**Task statement:** Wherever the word "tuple" occurs in the lines below, copy the whole line.

-------------------------

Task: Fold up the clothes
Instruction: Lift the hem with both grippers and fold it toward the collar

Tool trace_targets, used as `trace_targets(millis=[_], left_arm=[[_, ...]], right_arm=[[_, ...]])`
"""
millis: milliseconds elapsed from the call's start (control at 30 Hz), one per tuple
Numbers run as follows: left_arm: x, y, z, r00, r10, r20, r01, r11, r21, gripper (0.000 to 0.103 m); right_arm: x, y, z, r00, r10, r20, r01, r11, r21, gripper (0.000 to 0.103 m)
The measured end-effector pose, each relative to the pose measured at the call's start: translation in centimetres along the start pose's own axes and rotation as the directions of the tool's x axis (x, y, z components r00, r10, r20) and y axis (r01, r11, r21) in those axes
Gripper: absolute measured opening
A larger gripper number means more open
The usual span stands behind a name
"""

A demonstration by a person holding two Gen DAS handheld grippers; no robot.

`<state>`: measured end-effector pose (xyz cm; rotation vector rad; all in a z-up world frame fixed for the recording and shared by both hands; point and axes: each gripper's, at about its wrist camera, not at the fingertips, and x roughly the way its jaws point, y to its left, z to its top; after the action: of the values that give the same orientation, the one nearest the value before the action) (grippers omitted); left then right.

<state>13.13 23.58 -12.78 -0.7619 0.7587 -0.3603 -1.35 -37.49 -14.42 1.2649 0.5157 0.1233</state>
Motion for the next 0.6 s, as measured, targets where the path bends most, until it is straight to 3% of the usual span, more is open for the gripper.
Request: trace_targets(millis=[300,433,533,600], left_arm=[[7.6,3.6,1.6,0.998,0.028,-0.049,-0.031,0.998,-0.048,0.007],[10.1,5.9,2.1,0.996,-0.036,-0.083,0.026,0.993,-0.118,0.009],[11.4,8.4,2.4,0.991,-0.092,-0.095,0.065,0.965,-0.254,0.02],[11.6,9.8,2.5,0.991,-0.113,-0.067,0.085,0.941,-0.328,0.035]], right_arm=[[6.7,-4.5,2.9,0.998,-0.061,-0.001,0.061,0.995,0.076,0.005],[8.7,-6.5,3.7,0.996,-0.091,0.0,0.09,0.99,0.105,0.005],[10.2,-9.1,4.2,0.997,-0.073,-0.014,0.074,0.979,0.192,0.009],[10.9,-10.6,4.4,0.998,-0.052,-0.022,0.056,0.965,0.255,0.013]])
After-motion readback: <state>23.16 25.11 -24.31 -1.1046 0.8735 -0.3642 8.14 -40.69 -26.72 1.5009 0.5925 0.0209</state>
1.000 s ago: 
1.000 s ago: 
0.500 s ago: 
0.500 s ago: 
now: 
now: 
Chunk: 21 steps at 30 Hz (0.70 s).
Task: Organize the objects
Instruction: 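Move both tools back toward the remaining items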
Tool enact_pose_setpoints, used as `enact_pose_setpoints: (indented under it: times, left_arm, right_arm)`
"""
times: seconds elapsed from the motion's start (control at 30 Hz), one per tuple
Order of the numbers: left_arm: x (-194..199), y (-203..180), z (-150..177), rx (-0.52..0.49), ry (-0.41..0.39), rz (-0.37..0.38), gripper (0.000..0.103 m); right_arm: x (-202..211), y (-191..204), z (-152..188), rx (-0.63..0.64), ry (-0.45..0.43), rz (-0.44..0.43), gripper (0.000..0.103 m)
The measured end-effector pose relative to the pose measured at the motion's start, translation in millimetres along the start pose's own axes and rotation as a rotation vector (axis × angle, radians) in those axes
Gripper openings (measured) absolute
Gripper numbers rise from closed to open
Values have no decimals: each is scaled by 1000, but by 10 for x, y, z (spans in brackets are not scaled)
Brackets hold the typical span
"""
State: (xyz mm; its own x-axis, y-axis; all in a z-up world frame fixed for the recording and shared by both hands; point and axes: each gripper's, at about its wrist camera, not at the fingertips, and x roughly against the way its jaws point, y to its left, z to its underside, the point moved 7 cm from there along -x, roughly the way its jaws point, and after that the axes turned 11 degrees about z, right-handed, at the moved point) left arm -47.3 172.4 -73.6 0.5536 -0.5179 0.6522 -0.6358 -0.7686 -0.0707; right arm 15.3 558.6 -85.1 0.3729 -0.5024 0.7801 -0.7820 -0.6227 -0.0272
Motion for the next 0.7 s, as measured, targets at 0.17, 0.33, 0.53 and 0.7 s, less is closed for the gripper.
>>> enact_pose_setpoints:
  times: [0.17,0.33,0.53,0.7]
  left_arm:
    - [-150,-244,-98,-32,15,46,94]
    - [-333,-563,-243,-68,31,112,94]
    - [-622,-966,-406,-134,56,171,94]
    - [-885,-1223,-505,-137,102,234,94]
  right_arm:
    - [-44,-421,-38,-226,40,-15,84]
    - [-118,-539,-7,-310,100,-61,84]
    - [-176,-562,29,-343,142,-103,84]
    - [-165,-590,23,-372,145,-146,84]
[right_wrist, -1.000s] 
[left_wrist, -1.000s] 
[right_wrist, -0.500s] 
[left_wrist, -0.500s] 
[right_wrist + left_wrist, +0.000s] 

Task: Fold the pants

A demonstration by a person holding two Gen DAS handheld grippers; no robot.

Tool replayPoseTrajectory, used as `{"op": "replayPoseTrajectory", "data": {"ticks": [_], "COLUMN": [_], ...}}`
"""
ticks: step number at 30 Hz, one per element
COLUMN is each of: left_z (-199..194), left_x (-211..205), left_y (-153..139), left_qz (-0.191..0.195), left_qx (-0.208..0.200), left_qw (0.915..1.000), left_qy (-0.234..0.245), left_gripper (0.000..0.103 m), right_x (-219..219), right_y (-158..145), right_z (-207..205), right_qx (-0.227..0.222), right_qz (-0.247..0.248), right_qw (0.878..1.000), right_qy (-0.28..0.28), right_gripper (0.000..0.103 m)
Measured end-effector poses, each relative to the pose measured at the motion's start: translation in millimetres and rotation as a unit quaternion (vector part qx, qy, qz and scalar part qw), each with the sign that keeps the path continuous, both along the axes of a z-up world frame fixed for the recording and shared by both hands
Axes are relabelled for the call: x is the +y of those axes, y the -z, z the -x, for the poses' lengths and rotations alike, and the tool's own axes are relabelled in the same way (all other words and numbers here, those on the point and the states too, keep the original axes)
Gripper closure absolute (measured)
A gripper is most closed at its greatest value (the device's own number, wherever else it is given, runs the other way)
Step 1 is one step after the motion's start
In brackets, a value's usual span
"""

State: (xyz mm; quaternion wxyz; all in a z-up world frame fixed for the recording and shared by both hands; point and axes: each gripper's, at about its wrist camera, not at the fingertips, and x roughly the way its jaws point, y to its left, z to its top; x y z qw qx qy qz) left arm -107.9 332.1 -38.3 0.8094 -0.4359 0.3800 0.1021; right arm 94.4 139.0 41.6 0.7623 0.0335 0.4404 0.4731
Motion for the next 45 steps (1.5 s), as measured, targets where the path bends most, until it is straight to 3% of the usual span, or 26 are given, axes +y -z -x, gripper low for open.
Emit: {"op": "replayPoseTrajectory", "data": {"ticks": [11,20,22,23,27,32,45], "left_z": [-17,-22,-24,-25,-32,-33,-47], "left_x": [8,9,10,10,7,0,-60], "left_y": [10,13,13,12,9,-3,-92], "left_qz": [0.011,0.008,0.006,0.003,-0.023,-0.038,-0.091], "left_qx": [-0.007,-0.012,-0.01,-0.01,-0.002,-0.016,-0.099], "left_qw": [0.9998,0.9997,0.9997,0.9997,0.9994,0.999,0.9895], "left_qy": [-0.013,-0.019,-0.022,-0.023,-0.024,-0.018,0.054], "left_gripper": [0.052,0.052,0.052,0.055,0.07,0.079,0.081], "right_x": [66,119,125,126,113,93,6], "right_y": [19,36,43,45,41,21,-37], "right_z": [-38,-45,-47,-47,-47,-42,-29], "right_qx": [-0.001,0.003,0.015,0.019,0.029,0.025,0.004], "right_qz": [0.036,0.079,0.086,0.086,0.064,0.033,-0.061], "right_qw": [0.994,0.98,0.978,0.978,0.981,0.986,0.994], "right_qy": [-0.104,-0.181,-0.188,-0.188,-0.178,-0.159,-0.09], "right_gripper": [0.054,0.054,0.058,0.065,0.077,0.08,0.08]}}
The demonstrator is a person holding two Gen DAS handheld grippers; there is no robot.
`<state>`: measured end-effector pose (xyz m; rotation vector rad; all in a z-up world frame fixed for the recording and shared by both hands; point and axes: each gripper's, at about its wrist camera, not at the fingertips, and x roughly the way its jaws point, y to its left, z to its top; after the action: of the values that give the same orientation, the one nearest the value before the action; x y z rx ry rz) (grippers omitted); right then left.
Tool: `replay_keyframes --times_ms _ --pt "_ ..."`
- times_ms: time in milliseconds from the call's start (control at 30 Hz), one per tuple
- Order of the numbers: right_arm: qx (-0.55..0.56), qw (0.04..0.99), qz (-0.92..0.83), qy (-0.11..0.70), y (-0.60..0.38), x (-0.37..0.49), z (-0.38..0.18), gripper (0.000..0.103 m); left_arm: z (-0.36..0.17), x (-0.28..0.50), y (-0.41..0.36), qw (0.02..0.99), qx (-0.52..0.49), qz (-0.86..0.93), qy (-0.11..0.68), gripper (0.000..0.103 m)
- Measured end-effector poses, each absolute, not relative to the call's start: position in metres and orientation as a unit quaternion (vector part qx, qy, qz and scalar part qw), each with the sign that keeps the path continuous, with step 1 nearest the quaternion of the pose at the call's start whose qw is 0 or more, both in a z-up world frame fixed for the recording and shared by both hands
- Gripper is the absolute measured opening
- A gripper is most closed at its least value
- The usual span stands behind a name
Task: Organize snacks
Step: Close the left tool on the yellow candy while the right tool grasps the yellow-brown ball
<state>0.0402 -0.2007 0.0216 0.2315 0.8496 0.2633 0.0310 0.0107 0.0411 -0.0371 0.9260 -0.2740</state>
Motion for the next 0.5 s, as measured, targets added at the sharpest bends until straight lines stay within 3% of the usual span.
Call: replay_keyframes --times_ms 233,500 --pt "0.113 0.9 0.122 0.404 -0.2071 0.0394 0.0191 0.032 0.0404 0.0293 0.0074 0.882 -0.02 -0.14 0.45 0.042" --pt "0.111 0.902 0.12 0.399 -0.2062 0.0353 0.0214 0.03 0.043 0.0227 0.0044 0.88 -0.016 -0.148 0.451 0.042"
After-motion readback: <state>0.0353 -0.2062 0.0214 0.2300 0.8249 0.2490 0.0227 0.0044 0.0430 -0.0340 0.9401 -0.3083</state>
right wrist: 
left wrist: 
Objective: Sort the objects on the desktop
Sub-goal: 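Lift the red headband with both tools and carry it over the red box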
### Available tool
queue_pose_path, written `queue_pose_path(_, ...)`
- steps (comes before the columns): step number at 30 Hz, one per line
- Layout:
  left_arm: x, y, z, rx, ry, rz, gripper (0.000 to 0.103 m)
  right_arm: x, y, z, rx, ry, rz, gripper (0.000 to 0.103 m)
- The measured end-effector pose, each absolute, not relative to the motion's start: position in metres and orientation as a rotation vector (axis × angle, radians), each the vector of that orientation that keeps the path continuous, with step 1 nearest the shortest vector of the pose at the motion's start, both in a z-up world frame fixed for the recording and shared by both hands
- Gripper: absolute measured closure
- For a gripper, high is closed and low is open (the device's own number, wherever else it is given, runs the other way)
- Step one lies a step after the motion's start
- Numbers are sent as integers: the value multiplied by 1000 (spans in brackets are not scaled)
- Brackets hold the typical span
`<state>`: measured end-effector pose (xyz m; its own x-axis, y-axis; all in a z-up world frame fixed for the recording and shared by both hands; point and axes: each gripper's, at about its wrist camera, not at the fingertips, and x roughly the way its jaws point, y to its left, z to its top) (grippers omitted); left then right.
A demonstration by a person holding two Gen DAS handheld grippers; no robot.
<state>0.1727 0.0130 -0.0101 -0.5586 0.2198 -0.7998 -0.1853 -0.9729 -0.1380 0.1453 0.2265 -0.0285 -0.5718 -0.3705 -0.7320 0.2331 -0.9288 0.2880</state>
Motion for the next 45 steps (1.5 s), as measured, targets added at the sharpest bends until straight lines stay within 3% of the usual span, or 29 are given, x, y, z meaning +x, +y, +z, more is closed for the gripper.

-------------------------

**Task response:**
millis: milliseconds elapsed from the call's start (control at 30 Hz), one per tuple
times: seconds elapsed from the motion's start (control at 30 Hz), one per tuple
- times_ms: time in milliseconds from the call's start (control at 30 Hz), one per tuple

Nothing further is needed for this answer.